In 2019, he completed an astonishing comeback from four back operations between 2014 and 2017 to win the Masters, his first major title since 2008.

News of his latest injuries has cast doubt on Woods’s ability to compete at the top level again.

‘Hotspot’

“If he does come back to be a golfer again then I think that would be quite extraordinary,” six-time major winner Nick Faldo said Wednesday.

The Englishman added that he thought Woods would first have to focus on rebuilding his body and that playing competitively “is possibly a long way down the line.”

Faldo said Woods’s age made it even more difficult.

“It’s tough enough playing at 45 when you’re playing against kids that are 25,” Faldo told CBS.

“But after going through this, all we can do is pray for him and hope that he finds a way to rebuild himself.”
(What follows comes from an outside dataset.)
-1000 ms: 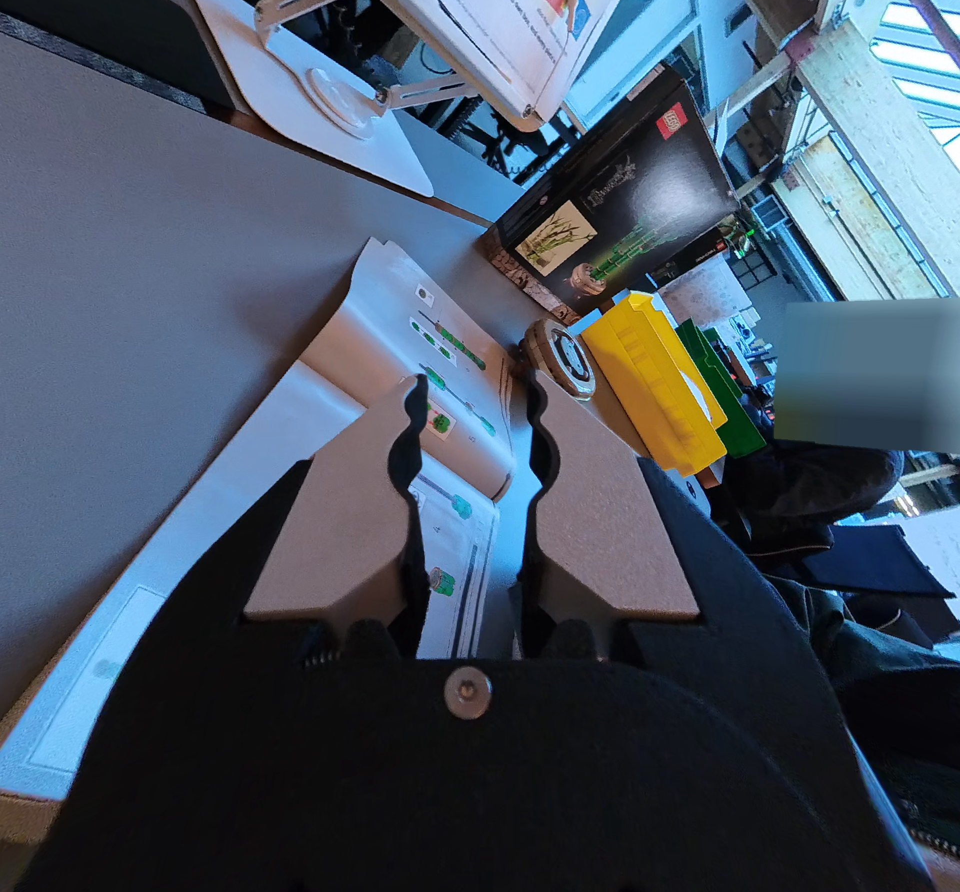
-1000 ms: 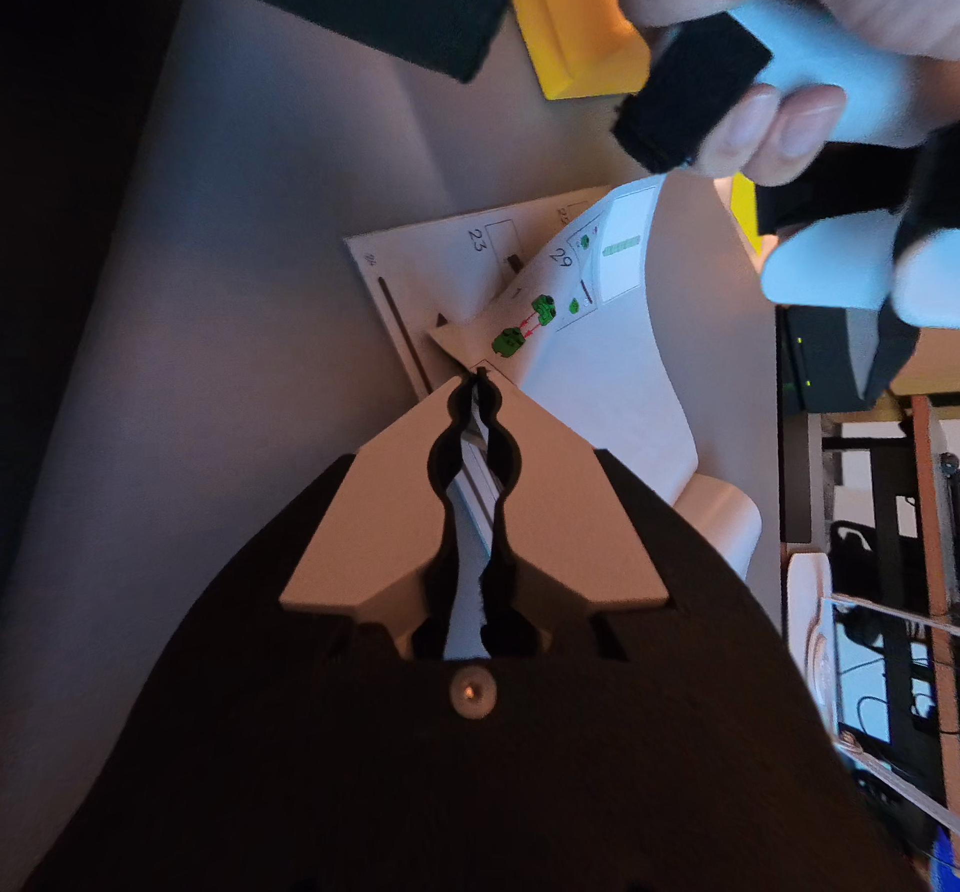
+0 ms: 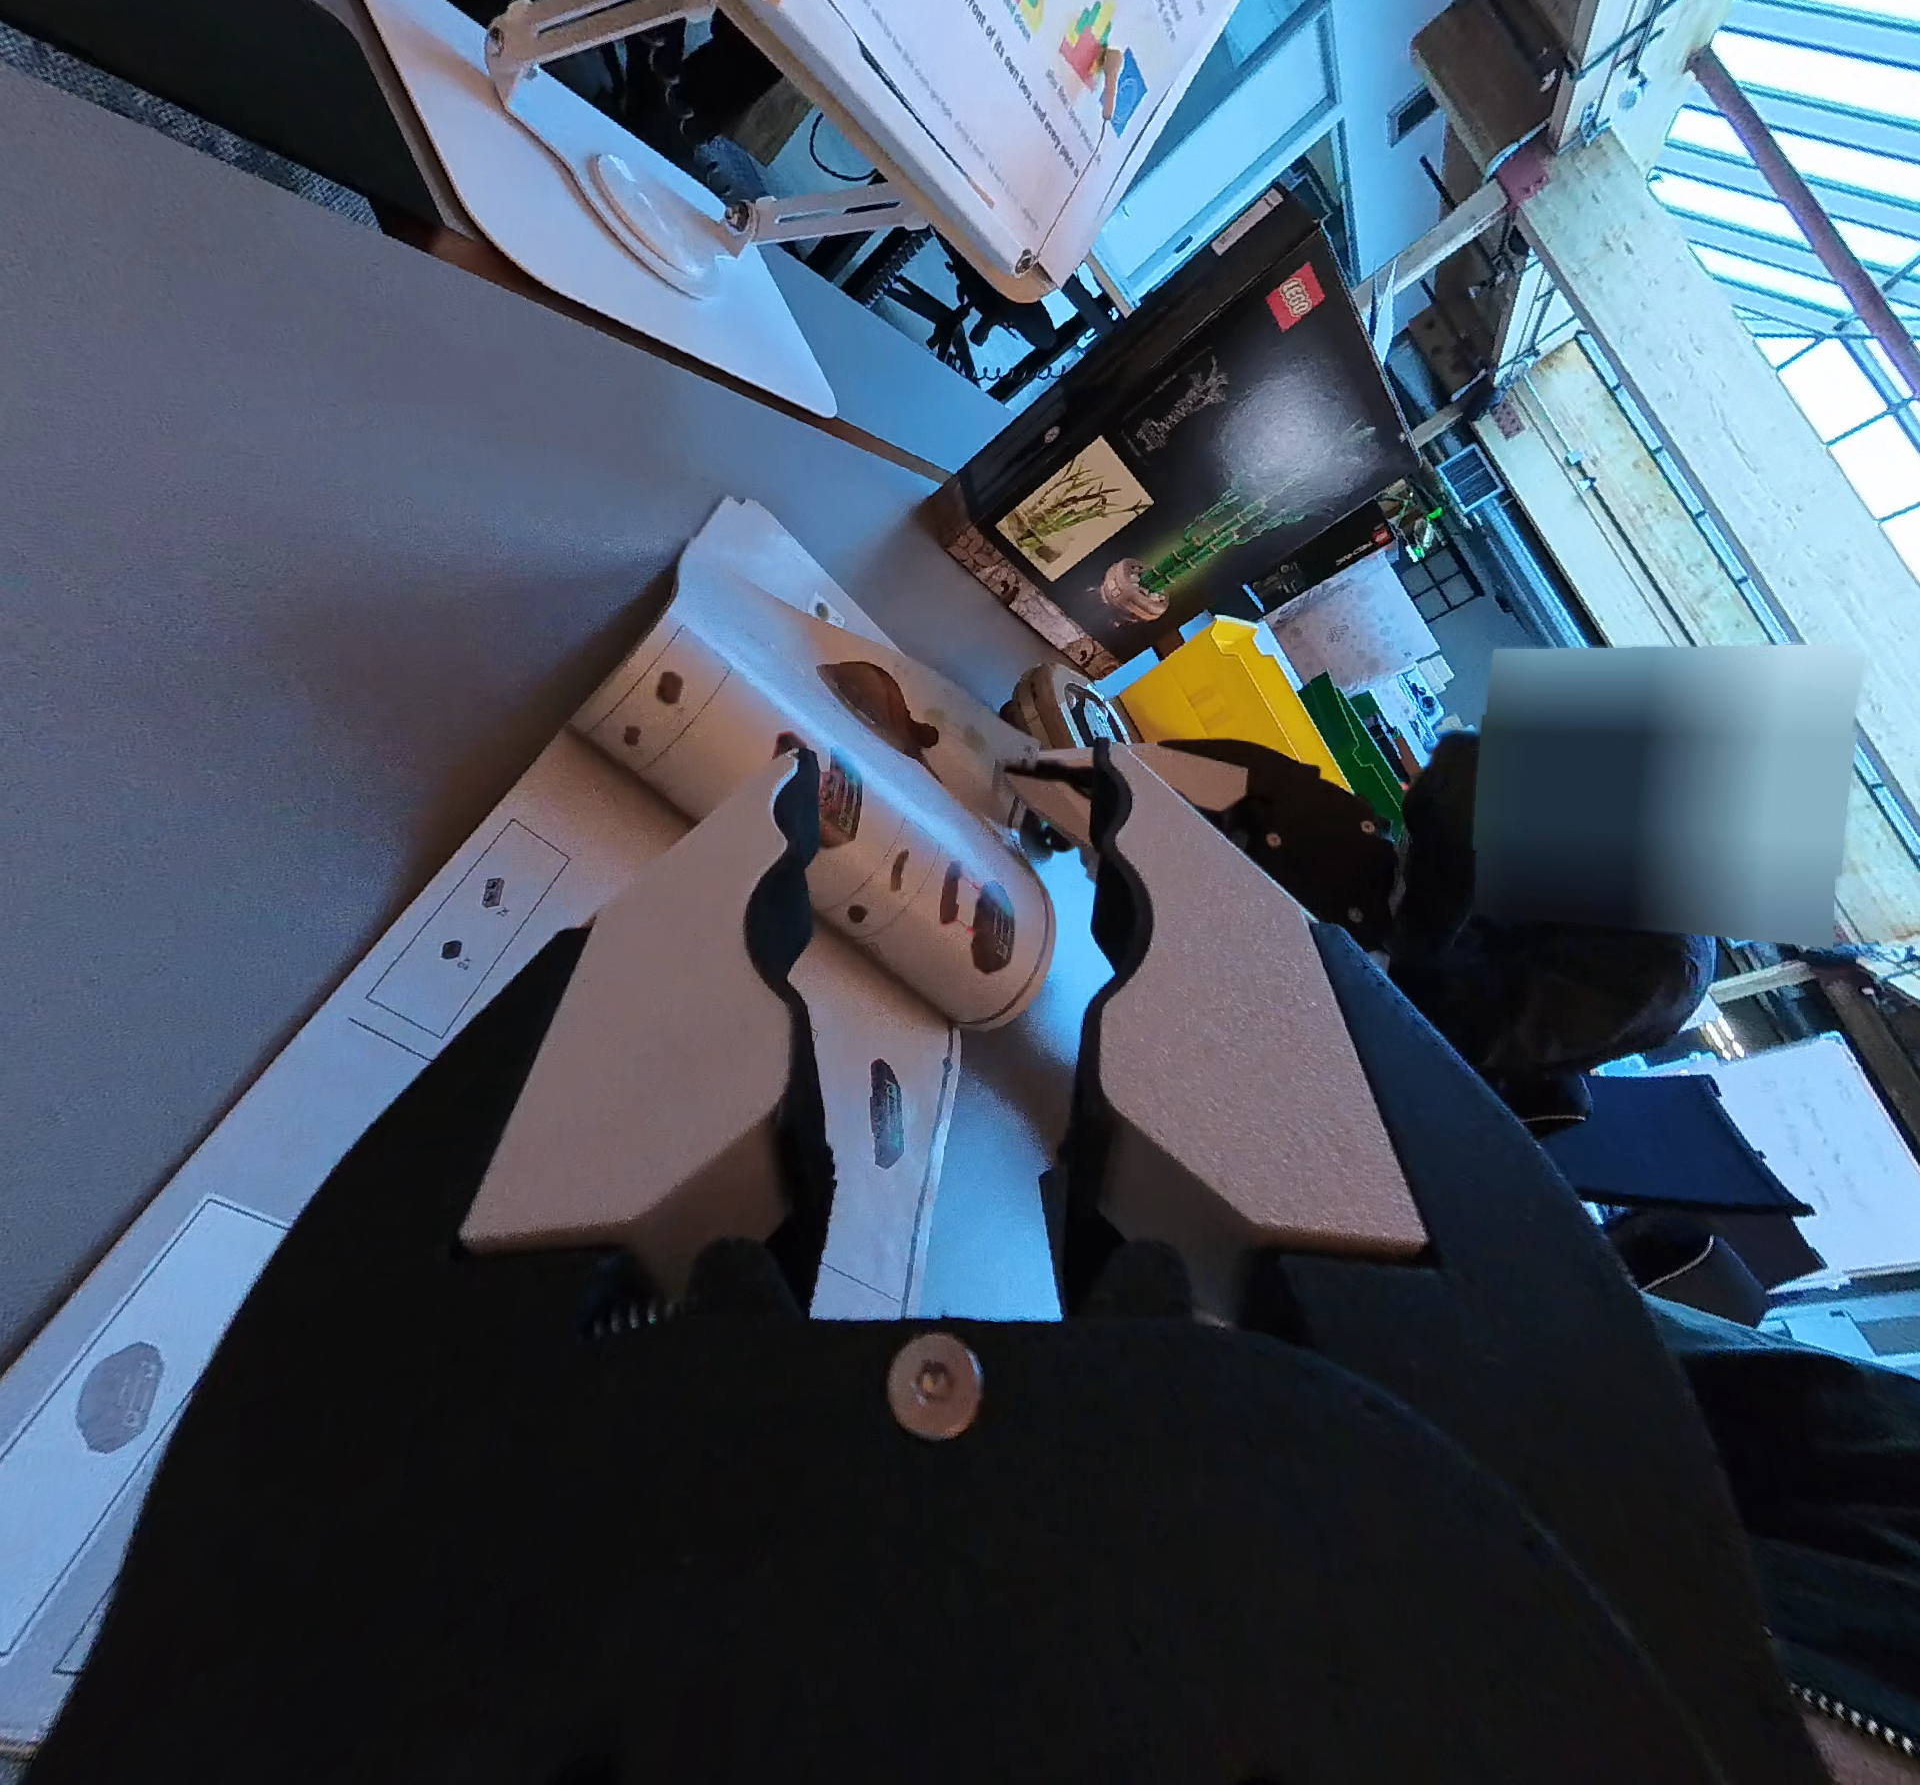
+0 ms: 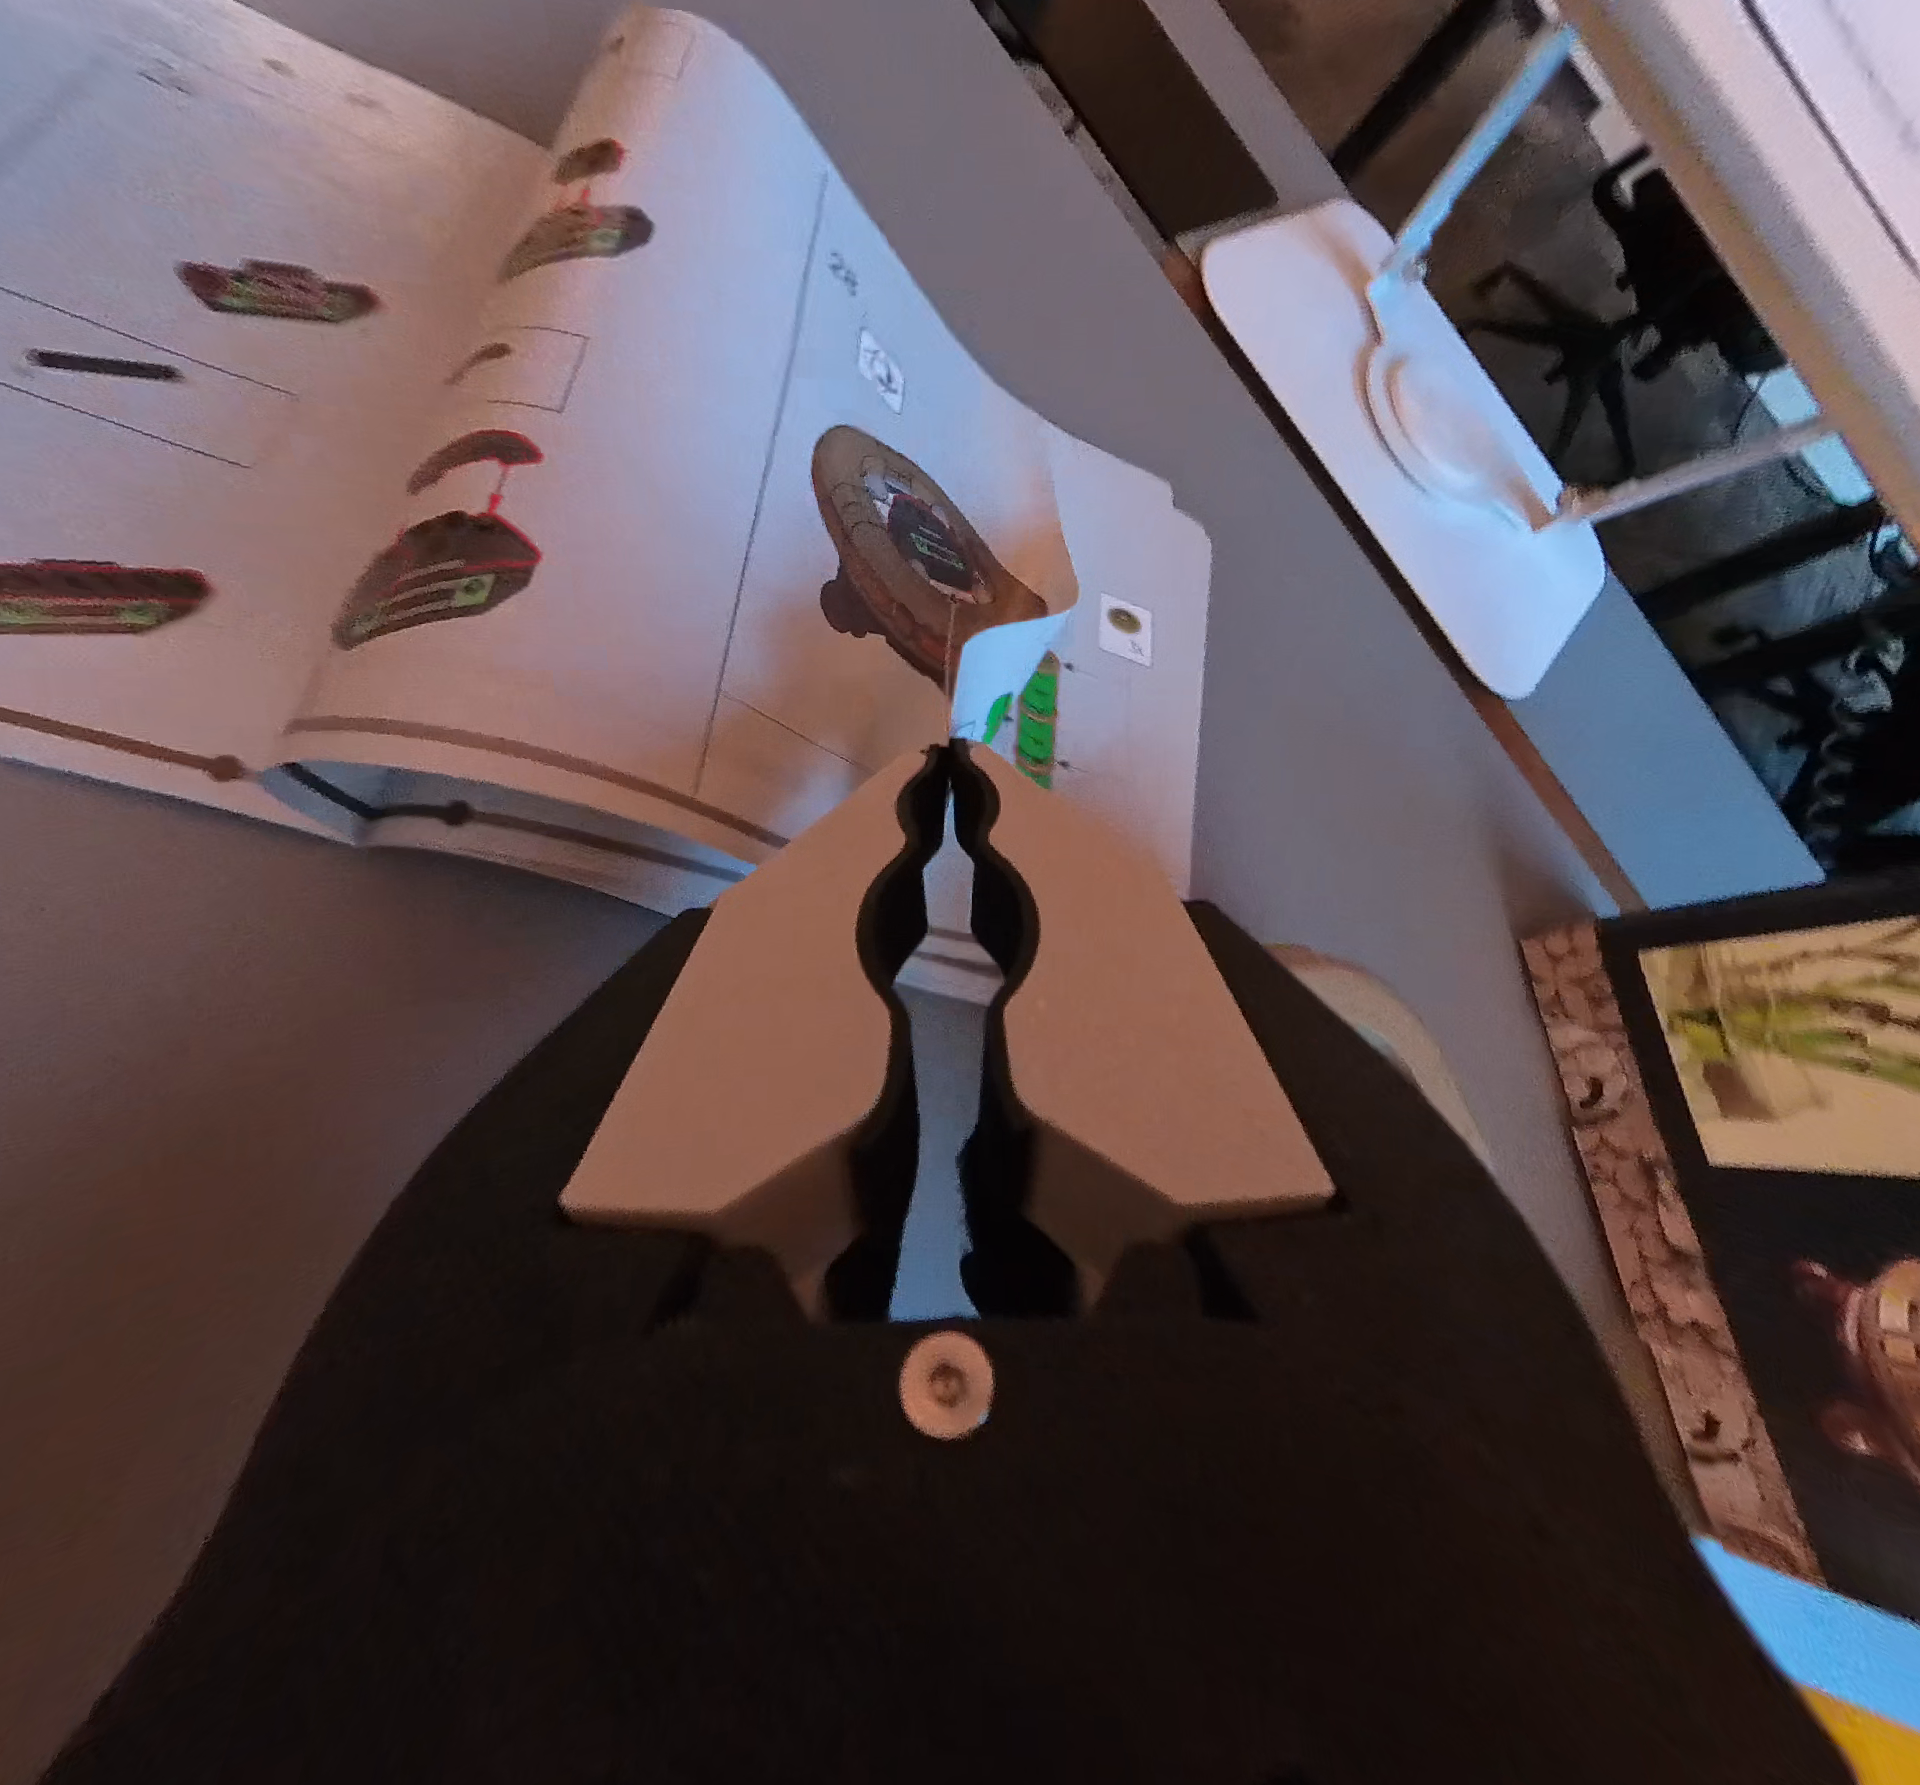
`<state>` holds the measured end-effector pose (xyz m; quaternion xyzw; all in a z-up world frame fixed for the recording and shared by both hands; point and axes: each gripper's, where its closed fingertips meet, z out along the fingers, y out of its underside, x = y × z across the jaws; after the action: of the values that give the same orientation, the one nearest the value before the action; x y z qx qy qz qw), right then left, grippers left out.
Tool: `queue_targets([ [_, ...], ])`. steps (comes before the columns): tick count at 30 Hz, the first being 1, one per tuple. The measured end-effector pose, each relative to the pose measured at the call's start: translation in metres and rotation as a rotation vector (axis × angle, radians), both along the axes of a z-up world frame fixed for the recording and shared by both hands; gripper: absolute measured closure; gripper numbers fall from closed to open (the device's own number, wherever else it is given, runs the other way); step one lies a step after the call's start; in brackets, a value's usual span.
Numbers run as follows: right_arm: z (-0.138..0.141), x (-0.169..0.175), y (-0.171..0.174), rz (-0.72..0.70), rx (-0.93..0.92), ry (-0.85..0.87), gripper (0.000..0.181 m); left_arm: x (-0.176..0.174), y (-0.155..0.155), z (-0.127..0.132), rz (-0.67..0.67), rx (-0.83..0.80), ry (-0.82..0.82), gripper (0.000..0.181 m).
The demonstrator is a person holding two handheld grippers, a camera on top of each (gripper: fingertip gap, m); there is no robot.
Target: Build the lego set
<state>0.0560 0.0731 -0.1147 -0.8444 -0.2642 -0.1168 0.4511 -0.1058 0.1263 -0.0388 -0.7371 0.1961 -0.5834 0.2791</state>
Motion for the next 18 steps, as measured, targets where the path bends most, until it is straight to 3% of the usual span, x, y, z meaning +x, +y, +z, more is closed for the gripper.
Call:
queue_targets([
  [3,-0.002,0.013,0.002,-0.053,-0.005,0.040,0.180,0.000,0.000,-0.003,-0.004,-0.011,0.011,0.130],
  [8,0.012,0.040,0.005,-0.165,0.061,0.049,0.161,0.010,-0.013,-0.016,-0.088,-0.045,0.061,0.131],
  [15,0.054,0.051,0.002,-0.161,0.242,0.108,0.161,0.034,-0.040,-0.051,-0.228,-0.035,0.221,0.134],
  [18,0.058,0.052,0.000,-0.146,0.250,0.092,0.162,0.040,-0.047,-0.062,-0.262,-0.035,0.270,0.134],
])
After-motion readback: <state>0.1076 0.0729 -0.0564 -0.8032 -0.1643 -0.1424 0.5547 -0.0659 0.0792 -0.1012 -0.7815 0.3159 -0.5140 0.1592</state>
No other vehicles or passengers were involved in the crash, which occurred on a steep stretch of road known as an accident hotspot, where Woods was traveling at “a greater speed than normal,” the Los Angeles County Sheriff Alex Villanueva said Tuesday.

Woods did not appear to be under the influence of drugs or alcohol during the early-morning incident, he added.

Villanueva said investigators would determine if Woods may have been using a cell phone while driving or was otherwise distracted in any way.

“Apparently the first contact was with the center median, and from there (the car) crossed into the opposing lane of traffic, hit the curb, hit a tree, and there was several rollovers during that process,” said Villanueva.

He did not say what caused the crash.

The car ended up several hundred feet from the initial impact, lying on its side on a patch of grass some distance off the road, with its hood badly damaged.

Deputy Carlos Gonzalez, the first officer to arrive at the scene, said it was “very fortunate that Mr. Woods was able to come out of this alive.”

Gonzalez found Woods trapped in his vehicle but conscious, appearing “calm and lucid” and able to identify himself to the deputy as “Tiger.”

“It is my understanding that he had serious injuries to both legs,” said Los Angeles County fire chief Daryl Osby.